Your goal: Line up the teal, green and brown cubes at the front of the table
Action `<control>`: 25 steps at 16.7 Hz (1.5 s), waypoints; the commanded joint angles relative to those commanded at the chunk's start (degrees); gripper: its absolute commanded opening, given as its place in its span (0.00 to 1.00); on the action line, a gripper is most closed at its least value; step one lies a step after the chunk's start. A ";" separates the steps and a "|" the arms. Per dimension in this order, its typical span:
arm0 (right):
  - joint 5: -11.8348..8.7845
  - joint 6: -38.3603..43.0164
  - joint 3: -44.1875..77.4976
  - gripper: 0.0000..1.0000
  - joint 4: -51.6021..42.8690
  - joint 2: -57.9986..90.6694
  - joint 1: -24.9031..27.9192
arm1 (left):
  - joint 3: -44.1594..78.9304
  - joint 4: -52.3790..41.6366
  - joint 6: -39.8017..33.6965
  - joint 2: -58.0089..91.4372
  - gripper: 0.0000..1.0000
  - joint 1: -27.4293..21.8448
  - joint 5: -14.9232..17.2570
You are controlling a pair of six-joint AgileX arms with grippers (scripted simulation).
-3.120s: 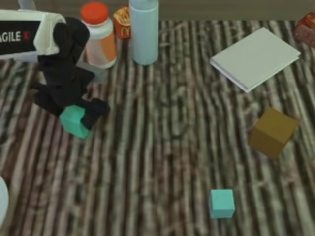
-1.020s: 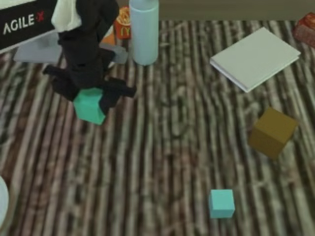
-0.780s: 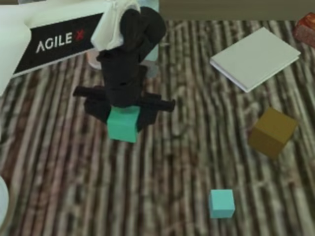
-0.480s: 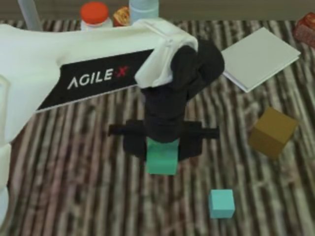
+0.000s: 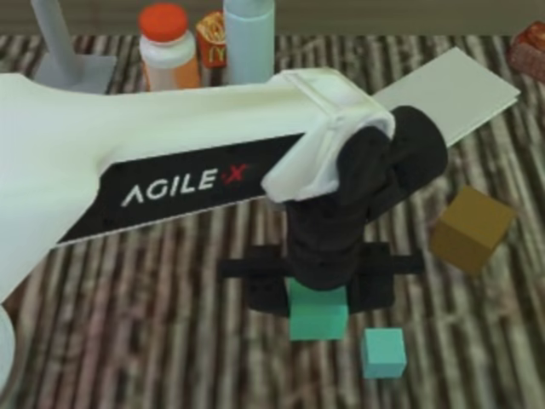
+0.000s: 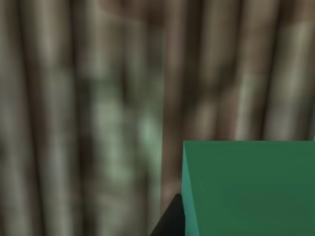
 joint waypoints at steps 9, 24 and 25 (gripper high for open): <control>0.00 0.00 0.00 1.00 0.00 0.00 0.00 | -7.05 10.75 0.23 3.41 0.00 0.34 0.09; 0.00 0.00 0.00 1.00 0.00 0.00 0.00 | -9.65 14.38 0.28 4.72 0.68 0.21 0.04; 0.00 0.00 0.00 1.00 0.00 0.00 0.00 | -9.65 14.38 0.28 4.72 0.75 0.21 0.04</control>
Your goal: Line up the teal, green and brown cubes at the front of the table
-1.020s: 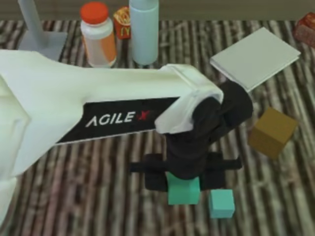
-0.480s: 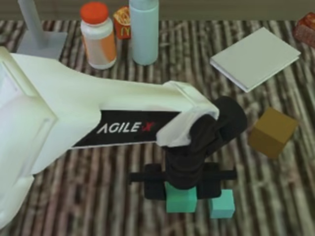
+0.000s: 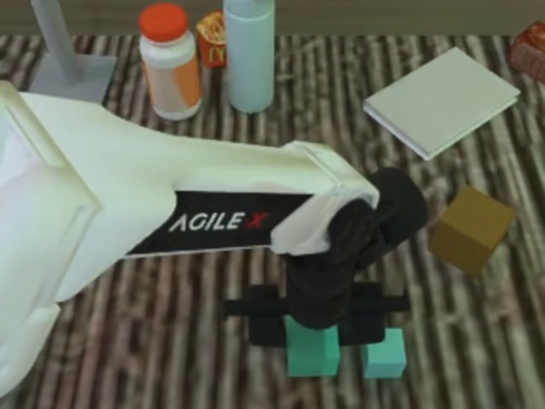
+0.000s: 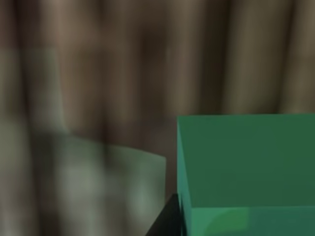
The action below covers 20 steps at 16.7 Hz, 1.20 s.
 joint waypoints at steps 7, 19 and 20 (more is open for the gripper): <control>0.00 0.00 0.00 1.00 0.00 0.00 0.00 | 0.00 0.00 0.00 0.00 1.00 0.00 0.00; 0.00 0.00 0.00 1.00 0.00 0.00 0.00 | 7.23 -11.41 -0.46 -3.52 1.00 0.62 0.00; 0.00 0.00 0.00 1.00 0.00 0.00 0.00 | 8.34 -12.99 -0.45 -4.19 1.00 0.72 -0.02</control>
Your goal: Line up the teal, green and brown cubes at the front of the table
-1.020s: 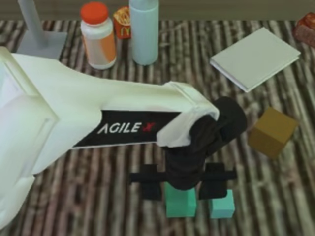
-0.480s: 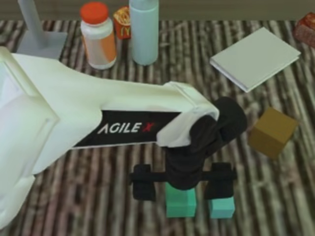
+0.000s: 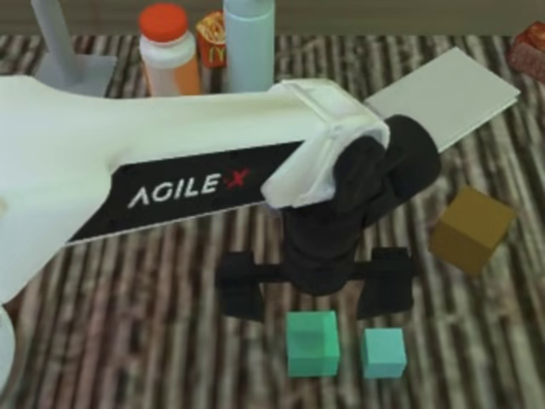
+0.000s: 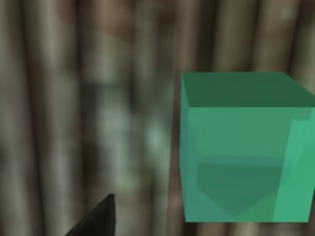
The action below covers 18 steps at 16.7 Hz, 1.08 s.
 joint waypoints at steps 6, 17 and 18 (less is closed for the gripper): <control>0.00 -0.01 0.01 1.00 -0.01 0.01 0.00 | 0.88 -1.15 0.07 -0.56 1.00 -0.17 -0.02; -0.15 -12.23 31.33 1.00 -22.41 37.31 5.48 | -30.40 19.22 8.98 -39.25 1.00 19.71 -0.99; -0.10 -13.94 35.52 1.00 -25.60 43.31 6.18 | -35.28 22.35 11.14 -45.53 1.00 22.68 -1.00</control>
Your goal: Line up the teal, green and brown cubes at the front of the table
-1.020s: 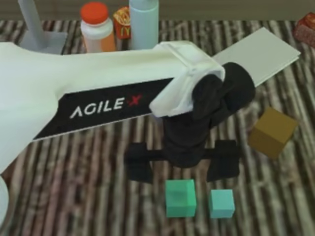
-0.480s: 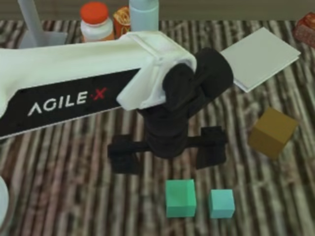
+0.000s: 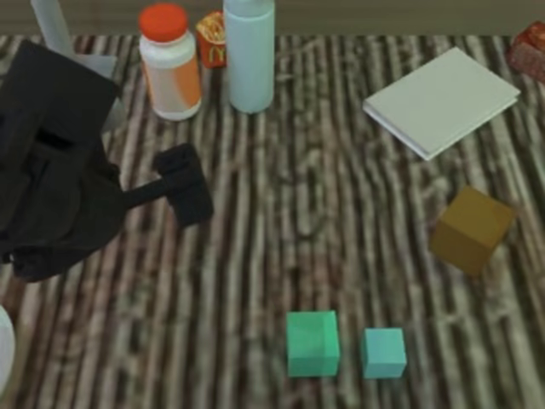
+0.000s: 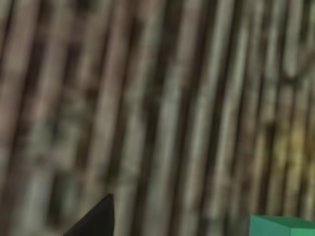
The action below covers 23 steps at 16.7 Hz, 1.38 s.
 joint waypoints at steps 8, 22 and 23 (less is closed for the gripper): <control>0.35 -13.50 32.71 1.00 -25.56 45.70 5.65 | -35.94 24.35 23.42 -44.48 1.00 21.12 0.62; 0.20 -21.59 54.59 1.00 -39.86 71.31 8.78 | -53.22 41.07 43.67 -68.96 1.00 32.34 2.09; 0.20 -21.61 54.44 1.00 -39.68 71.39 8.82 | -53.22 41.07 43.67 -68.96 1.00 32.34 2.09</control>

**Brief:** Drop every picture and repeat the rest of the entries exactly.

**Exercise solution:**
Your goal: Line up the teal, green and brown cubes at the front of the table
Action `<control>`: 25 steps at 16.7 Hz (1.5 s), waypoints; the commanded joint angles relative to those commanded at the chunk's start (degrees); gripper: its absolute commanded opening, given as its place in its span (0.00 to 1.00); on the action line, a gripper is most closed at its least value; step one lies a step after the chunk's start. A ";" separates the steps and a "|" the arms. Per dimension in this order, its typical span:
arm0 (right):
  - joint 5: -11.8348..8.7845
  - joint 6: -38.3603..43.0164
  - joint 3: -44.1875..77.4976
  - gripper: 0.0000..1.0000
  - joint 4: -51.6021..42.8690
  - joint 2: -57.9986..90.6694
  - joint 1: -24.9031..27.9192
arm1 (left):
  - joint 3: -44.1594..78.9304
  - joint 4: -52.3790..41.6366
  - joint 6: -39.8017..33.6965
  - joint 2: -58.0089..91.4372
  - gripper: 0.0000..1.0000
  - joint 1: -27.4293..21.8448
  - joint 5: -14.9232..17.2570
You are controlling a pair of six-joint AgileX arms with grippers (scripted simulation).
-3.120s: 
-1.020s: 
-0.780s: 
-0.480s: 
+0.000s: 
+0.000s: 
 joint waypoints at steps 9, 24 and 25 (gripper high for open): <control>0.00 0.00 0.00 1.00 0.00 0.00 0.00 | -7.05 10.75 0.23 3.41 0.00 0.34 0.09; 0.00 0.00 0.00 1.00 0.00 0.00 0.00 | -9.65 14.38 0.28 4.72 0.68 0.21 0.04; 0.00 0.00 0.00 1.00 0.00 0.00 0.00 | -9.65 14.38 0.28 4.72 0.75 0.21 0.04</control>
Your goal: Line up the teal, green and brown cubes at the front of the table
-1.020s: 
-0.480s: 
+0.000s: 
+0.000s: 
The action below covers 20 steps at 16.7 Hz, 1.20 s.
 joint waypoints at steps 7, 19 and 20 (more is open for the gripper): <control>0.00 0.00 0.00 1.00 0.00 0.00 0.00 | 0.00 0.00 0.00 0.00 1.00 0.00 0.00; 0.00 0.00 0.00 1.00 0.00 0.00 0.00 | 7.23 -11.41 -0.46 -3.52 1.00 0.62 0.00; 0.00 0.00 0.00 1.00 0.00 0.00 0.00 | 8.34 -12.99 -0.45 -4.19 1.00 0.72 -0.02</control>
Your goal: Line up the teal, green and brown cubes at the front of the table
-1.020s: 
-0.480s: 
+0.000s: 
+0.000s: 
The action below covers 18 steps at 16.7 Hz, 1.08 s.
 joint waypoints at steps 6, 17 and 18 (less is closed for the gripper): <control>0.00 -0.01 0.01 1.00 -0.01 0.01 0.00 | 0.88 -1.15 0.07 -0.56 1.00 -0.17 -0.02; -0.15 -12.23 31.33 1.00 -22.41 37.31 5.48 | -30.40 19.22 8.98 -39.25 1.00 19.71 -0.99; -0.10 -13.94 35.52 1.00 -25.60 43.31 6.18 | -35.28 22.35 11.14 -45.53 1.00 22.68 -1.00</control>
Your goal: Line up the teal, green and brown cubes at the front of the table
-1.020s: 
-0.480s: 
+0.000s: 
+0.000s: 
The action below covers 23 steps at 16.7 Hz, 1.38 s.
 joint waypoints at steps 8, 22 and 23 (less is closed for the gripper): <control>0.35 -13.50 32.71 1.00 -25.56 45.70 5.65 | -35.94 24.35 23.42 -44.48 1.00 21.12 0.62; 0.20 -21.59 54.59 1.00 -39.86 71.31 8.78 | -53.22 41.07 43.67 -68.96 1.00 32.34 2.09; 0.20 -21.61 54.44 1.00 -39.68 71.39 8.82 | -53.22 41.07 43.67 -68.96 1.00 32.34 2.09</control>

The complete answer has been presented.